KroneckerSum vs SumKronecker — two operators, one confusing name

Two of the most useful structured operators in gaussx have nearly identical names — and very different jobs. Sorting them out is worth a notebook of its own.

Operator	Definition	Where it appears
`KroneckerSum` $A\oplus B$	$A\otimes I_b + I_a\otimes B$	separable PDEs, spacetime GMRF priors, additive Gaussian fields
`SumKronecker`	$A_1\otimes B_1 + A_2\otimes B_2$	multi-output GPs with correlated tasks, signal + iid noise on a grid

Both produce $n_a n_b \times n_a n_b$ matrices. Both look like “a sum of Kroneckers”. But the structure is wildly different: KroneckerSum is the additive separation of two operators acting on independent axes — eigendecomposable in closed form via the eigendecomposition of each factor alone. SumKronecker is the superposition of two unrelated Kronecker products — generally not jointly diagonalizable, and requiring an $O((n_a n_b)^3)$ inner solve.

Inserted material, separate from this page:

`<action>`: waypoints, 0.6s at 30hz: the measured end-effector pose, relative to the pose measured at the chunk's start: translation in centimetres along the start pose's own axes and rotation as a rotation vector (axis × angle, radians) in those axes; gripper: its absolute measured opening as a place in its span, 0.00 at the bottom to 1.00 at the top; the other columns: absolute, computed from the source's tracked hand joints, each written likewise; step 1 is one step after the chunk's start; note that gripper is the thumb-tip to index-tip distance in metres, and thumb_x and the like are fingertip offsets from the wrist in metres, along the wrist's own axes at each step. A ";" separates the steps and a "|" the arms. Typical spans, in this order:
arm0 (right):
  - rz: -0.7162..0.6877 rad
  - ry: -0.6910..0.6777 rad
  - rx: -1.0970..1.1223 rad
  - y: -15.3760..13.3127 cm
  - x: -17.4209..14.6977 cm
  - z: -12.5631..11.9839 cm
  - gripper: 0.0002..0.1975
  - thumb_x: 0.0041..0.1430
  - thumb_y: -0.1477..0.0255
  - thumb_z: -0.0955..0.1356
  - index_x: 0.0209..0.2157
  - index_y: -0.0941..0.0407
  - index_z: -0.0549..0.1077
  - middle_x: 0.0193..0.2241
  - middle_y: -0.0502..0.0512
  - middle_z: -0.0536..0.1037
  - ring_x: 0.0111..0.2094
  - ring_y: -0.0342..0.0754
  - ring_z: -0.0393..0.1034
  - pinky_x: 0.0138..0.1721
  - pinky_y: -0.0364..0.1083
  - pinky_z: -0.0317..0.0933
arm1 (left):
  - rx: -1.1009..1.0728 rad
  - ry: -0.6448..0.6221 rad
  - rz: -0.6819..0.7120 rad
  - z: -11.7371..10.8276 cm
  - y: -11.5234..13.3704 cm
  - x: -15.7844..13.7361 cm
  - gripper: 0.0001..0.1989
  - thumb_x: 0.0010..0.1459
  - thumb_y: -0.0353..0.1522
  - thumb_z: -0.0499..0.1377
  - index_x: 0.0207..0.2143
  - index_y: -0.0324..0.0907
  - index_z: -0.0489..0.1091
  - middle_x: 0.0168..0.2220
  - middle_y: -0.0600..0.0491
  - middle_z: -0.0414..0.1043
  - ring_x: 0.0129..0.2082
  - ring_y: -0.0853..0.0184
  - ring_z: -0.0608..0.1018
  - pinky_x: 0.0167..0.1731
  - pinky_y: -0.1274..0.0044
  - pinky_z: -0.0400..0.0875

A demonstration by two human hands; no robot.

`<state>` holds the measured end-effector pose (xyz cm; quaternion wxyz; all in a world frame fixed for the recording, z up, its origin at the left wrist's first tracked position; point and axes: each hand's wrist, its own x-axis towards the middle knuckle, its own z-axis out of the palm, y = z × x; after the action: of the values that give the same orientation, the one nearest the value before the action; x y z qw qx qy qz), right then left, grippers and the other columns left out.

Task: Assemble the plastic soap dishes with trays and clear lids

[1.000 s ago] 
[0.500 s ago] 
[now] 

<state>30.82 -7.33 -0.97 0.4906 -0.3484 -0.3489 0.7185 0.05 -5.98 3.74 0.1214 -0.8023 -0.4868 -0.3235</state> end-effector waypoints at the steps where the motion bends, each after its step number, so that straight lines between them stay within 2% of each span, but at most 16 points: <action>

What you will see by the end:

The vec-form identity that makes KroneckerSum matvec cost $O(n_a n_b(n_a + n_b))$ .
The eigendecomposition $\lambda^A_i + \lambda^B_j$ (sum of spectra), and the resulting $O(n_a^3 + n_b^3)$ solve / logdet — same scaling as a single Kronecker.
Why SumKronecker has no analogous closed form, and the joint-eigenbasis trick gaussx uses to handle it.
A side-by-side cost table showing the gap: cheap factor-wise vs dense-after-a-rotation.
The “which one do I want” decision rule.

By the end you should be able to spot which of the two is hiding inside any spacetime / multi-output covariance you encounter.

0. Where these structures show up in geoscience¶

These two operators are the workhorses of spacetime and multi-variable covariances — exactly the setting where geoscience problems live.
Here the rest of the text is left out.